L'âme du vent

Publié le par la freniere

J’écoute l’âme du vent cogner contre le toit. Montant les phrases à cru, je galope du cœur. Je deviens un tilleul, une source, un chevreuil. Les fleurs agenouillées se lèvent et se donnent au soleil. Les branches tendent leurs fruits à la bouche de l’air. C’est au bord de l’instant que la matière prend des forces. Le papier blanc s’énerve sous les mots et les phrases tressaillent. Quelques voyelles changent l’air en oiseau, un blasphème en prière, une virgule en phalène, la laine des moutons en haleine sonore, l’ignorance en savoir. Les bras de l’air me prennent par la taille. Le vent avec ses grosses mains d’homme effarouche les blés. Il traîne sur le ciel une charrette de nuages. Il dépeigne les arbres.
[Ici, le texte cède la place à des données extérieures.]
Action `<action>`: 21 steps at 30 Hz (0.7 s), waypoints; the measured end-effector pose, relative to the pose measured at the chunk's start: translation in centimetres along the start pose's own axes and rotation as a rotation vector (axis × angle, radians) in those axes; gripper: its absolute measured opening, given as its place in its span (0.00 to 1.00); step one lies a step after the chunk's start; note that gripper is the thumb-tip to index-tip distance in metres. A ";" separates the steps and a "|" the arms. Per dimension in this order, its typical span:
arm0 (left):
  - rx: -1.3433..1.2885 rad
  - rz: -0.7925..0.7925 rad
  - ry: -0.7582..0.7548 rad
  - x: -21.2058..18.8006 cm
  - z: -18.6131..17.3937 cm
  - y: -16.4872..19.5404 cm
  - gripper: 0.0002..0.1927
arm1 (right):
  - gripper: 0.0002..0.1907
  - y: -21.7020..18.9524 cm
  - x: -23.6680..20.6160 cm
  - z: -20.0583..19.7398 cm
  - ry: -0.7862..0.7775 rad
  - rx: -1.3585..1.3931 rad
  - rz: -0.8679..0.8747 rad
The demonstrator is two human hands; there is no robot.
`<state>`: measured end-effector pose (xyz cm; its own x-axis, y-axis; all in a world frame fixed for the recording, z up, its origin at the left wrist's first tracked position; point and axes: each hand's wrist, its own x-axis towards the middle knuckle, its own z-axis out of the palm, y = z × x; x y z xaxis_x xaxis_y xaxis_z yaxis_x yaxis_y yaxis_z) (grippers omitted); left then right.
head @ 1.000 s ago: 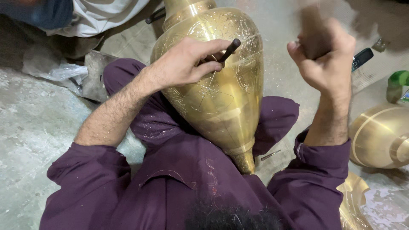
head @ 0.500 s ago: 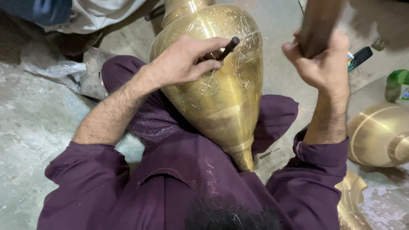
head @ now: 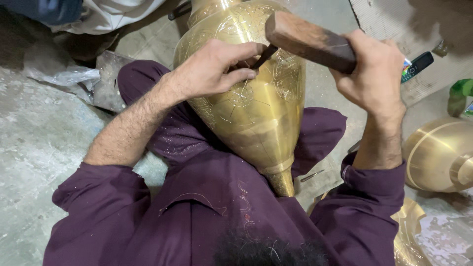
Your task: The person sits on the workshop floor holding a large brass vase between their legs and decorates its surface. They first rub the brass with an abrasive block, then hold a punch against pre-drawn patterns and strike it with a wooden mallet to engrave the designs, repositioning the punch repeatedly across the vase surface.
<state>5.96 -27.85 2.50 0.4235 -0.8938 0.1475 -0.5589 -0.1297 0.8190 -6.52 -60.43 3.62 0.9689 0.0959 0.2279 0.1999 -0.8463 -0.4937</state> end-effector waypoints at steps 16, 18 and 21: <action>-0.464 -0.214 0.425 -1.0 2.0 -1.7 0.20 | 0.17 1.7 -0.3 3.0 -0.295 -0.168 0.184; -0.574 -0.310 0.480 -1.1 2.8 -1.9 0.21 | 0.17 1.6 0.9 2.7 -0.320 -0.205 0.169; -0.408 -0.273 0.544 -1.4 3.6 -1.9 0.16 | 0.15 1.3 3.6 1.3 -0.404 -0.361 0.105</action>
<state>3.79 -27.88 -1.26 0.8635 -0.4986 0.0760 -0.1176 -0.0524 0.9917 -2.59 -60.52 2.64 0.9740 0.1345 -0.1821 0.1054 -0.9813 -0.1609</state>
Il se cogne les pieds sur le tronc des érables. Le temps se racotille dans sa capuche de laine et bêle comme un mouton. De page en page, le sens déambule sous la doublure des mots.

 

 En vieillissant, les yeux s’usent et les bras s’accourcissent. Ils suffisent pourtant à voir de l’intérieur et quêter l’absolu. Entre les mots qui font grandir et ceux qui font mourir, il faut des mots d’amour. La vie se brise à tant de choses. Je me perds et me trouve entre les aventures du verbe aller, les voyages des l, la multiplication des p, les vraies couleurs du monde dans le noir de l’encre et la blancheur du papier. Je ne réponds de rien. Je questionne la soif. La marche où l’on hésite est celle que j’enjambe. Sur quels mystères, quels secrets pèsent donc les mots, les images invisibles dans la nuit double des paupières ? La vie nous fait bien plus que nous faisons les choses. Monde de pierre et de vent, de microbes et de graines, d’une poussière d’étoiles au blanc du cervelet, de la quête du feu à l’invention de la bombe, du silence des abysses à la musique de Bach, qu’on ait inventé l’alphabet m’étonnera toujours.

       

Bien avant que les bêtes n’apprennent à pleurer, l’enfant goûtait ses larmes. La promesse du feu survivra-t-elle aux cendres ? La montagne est plus légère que la bêtise de l’homme, le désespoir moins lourd que la morale des banques. L’éthique pèse peu face au cash mal acquis. Je vois la délation derrière chaque fenêtre. Dans le grand corps malade, les muscles du présent obéissent à l’argent. Il y a du soufre dans les yeux, du plomb dans l’aile, du sang sur les outils, des langues atrophiées par la publicité, des épines rougies dans la douceur des bras, des échines courbées par la douleur de Dieu, des cadavres qui pleurent à l’intérieur des yeux. J’entends la frénésie dans le silence des insectes. Je tire avec les mots une corde invisible menant à la bonté. Tout est possible encore face au manque premier, l’impossible et le rêve. Cela ne se laisse pas voir mais vibre au diapason du cœur. Tout est là, les fleurs, les amibes, les germes de l’espoir, la lumière entrevue dans la substance des paroles. Des mains tendues ouvrent les paupières des gestes. Je marche en titubant sur le fil du vivant. L’équilibre des mots m’empêche de tomber. Avoir pèse trop lourd dans l’âme inachevée de l’homme. Être n’est pas encore.